NEW PALESTINE — Southern Hancock schools Superintendent Lisa Lantrip is in favor of growth and development. However, she is raising concerns over tax breaks offered to developers that she says short-change the school district of revenue.

Lantrip expressed her concern on Wednesday, Jan. 19, during the town’s redevelopment commission meeting over the town’s recent approval of a $60 million apartment complex to be built in the area. Lantrip, who is a member of the commission, handed each town official a copy of a letter on the issue in addition to speaking at the meeting.

In the letter, Lantrip wrote that Tax Increment Financing allocation areas adversely affect schools because they redirect property tax revenue — including funds for schools — toward development-friendly investments, such as roads and sewers. In her remarks, she implored town officials to consider handing out tax abatements rather creating TIF districts, which she argued siphon away more funding.

“An abatement is much more friendly to taxing units,” Lantrip said. Abatements give investors breaks on property taxes, which are gradually phased in over a set period, usually 10 years.

Lantrip explained to officials how schools are funded in two main ways.

“The main source of funding is from state tuition support, which comes from the number of students enrolled in our corporation,” Lantrip said. “Second, schools receive property taxes for operational expenses, like debt service, running our school buses, utilities and maintenance expenses.”

She suggested that Rawn Walley, president of the town planning commission, left out important elements when he said recently that the new apartment complex would benefit schools because it would increase enrollment and, thus, funding the district receives from the state.

The money schools collect from the state, Lantrip pointed out, goes into an education fund only and does not cover the operational costs for each student. That leaves tax dollars to pay for the extra costs for bus rides, utilities and anything else not covered in the education fund.

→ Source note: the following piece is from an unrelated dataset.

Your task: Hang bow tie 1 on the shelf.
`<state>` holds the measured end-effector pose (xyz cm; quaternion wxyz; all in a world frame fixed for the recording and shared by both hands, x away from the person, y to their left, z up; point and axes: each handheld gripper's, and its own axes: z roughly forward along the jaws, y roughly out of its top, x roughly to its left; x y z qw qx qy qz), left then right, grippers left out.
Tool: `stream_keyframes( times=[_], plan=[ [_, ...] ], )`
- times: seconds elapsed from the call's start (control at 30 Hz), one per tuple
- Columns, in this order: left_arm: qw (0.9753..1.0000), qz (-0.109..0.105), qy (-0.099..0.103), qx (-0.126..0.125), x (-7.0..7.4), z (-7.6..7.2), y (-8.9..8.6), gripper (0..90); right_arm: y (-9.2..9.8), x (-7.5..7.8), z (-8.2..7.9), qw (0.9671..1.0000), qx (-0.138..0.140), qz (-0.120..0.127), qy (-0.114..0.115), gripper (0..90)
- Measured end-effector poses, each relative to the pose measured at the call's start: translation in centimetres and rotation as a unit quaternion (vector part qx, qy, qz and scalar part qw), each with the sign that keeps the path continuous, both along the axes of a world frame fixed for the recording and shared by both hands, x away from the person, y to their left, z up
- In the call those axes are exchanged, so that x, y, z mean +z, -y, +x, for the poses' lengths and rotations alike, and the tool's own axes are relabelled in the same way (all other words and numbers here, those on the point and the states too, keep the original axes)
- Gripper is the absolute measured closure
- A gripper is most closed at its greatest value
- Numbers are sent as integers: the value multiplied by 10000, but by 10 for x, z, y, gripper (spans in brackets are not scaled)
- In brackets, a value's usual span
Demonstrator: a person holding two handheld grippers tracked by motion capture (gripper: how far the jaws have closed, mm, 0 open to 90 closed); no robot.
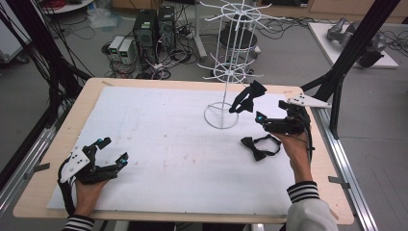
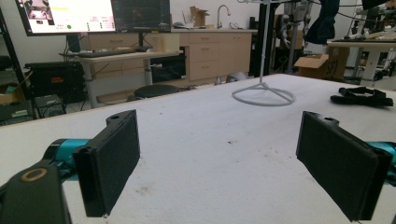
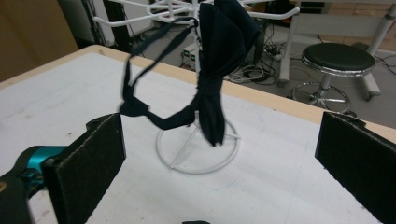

That is support that is in part being diverted by TIF.

Walley, presiding over a plan commission meeting the same evening, thanked Lantrip for expressing her concerns.

“TIFs are very important if they’re used correctly,” Walley said in reply to Lantrip. “We all see the concrete warehouses going up and try to wonder where can the people in the town and community get money on those.”

Bill Niemier, president of the town council, suggested the issue lies mostly with state policy that does not adequately fund schools.

“When you look at the level of funding for Indiana schools as compared to other states, we’re still at the bottom, and while it’s nice that the governor has given more monies, it’s still not enough,” Niemier said.

Niemier also noted that the council — which had signed off on the apartment complex — has to balance multiple concerns and that it’s not always easy.

Jim Robinson, New Palestine town manager, said he appreciated Lantrip’s letter and plans to open a line of communication among the town, the school district and other entities affected by tax incentives such as the Sugar Creek Township Fire Department. His plan is to give them a voice in major decisions with an understanding they’re on the same team.

“We need to all communicate a little better,” Robinson said.

Wes Anderson, communications director for the school district, agreed and said the hope behind the letter from Lantrip is to make sure that everyone understands the financial impact of development in the rapidly growing area.

“TIF is an incredibly complex topic,” Anderson said. “Our goal is to make sure we all understand the impact a TIF area has on each of us, because we know it is significant.”